Conheça a Osteopatia


  No mundo inteiro o público quer maior qualidade no atendimento, mesmo na área da saúde. Isso explica o sucesso dos métodos de tratamento manuais, como a Osteopatia que prioriza uma relação bastante estreita entre paciente e osteopata mais pessoal, com o contato privilegiado das mãos e do corpo.
  Osteopatia é um método de tratamento manual criado nos Estados Unidos no fim do século XIX por Andrew Taylor Still, médico famoso. Ele achava que o bom equilíbrio das estruturas (o osteon grego do aparelho locomotor) era crucial para evitar o aparecimento de disfunções e de doenças (pathos), ou seja, o corpo tem possibilidades de se reequilibrar e de auto curar-se. Cabe ao osteopata a tarefa de normalizar as estruturas e deixar trabalhar a natureza.

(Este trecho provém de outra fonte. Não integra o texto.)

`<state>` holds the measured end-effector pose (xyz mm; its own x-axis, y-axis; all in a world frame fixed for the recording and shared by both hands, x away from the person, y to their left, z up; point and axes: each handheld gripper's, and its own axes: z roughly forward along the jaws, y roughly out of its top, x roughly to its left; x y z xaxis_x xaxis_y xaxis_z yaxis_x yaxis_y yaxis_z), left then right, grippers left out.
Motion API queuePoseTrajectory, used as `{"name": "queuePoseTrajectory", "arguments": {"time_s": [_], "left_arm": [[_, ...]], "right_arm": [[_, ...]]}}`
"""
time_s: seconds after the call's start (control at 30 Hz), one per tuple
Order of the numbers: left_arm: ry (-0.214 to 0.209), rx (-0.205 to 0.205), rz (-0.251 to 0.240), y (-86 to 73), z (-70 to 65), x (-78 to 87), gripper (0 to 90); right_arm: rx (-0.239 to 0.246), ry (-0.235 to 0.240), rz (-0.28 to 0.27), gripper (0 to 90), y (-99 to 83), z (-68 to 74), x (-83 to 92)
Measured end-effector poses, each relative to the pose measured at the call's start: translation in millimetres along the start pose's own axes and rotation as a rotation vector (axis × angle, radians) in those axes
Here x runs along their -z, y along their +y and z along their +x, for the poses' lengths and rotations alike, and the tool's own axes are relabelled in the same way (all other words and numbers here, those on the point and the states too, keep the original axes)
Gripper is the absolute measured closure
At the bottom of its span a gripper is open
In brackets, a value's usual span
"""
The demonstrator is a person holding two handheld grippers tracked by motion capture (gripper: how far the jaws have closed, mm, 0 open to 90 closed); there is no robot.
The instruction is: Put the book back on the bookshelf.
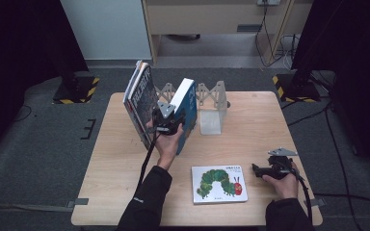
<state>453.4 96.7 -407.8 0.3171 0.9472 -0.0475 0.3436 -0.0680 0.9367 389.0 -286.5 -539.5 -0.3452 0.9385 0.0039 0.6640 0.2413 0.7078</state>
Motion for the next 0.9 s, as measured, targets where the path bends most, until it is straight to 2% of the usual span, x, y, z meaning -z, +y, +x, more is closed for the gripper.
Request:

  A primeira sessão de Osteopatia comporta um exame completo, anamnese, palpação, inspeção dos territórios cutâneos, nervoso, etc. Depois, o exame osteopático vai evidenciar todas as alterações mecânicas do aparelho locomotor, essencialmente na pelve e na coluna vertebral. Após essa avaliação cuidadosa, precisa, completa e global, o osteopata tenta estabelecer as cadeias lesionais do paciente. Por exemplo, da esquecida entorse do tornozelo até a dor do pescoço pode intercalar-se uma série de desequilíbrios e lesões osteopáticas sedimentadas pelo tempo. Tratar essas lesões e esses desequilíbrios será a chave do tratamento de pescoço.
  Uma sessão dura 45 minutos com a presença constante do Osteopata, tempo necessário para utilizar os recursos terapêuticos, obter um efeito nos tecidos moles periarticulares, sedar a dor e adaptar-se ao paciente, pois cada caso é um caso.
  As algias (dores) vertebrais são o motivo mais freqüente de consulta, tais como, torcicolos, cervicalgias, dorsalgias, lombalgias agudas e crônicas, desequilíbrio da pelve, síndrome do piriforme (falsa ciática), hérnias de disco.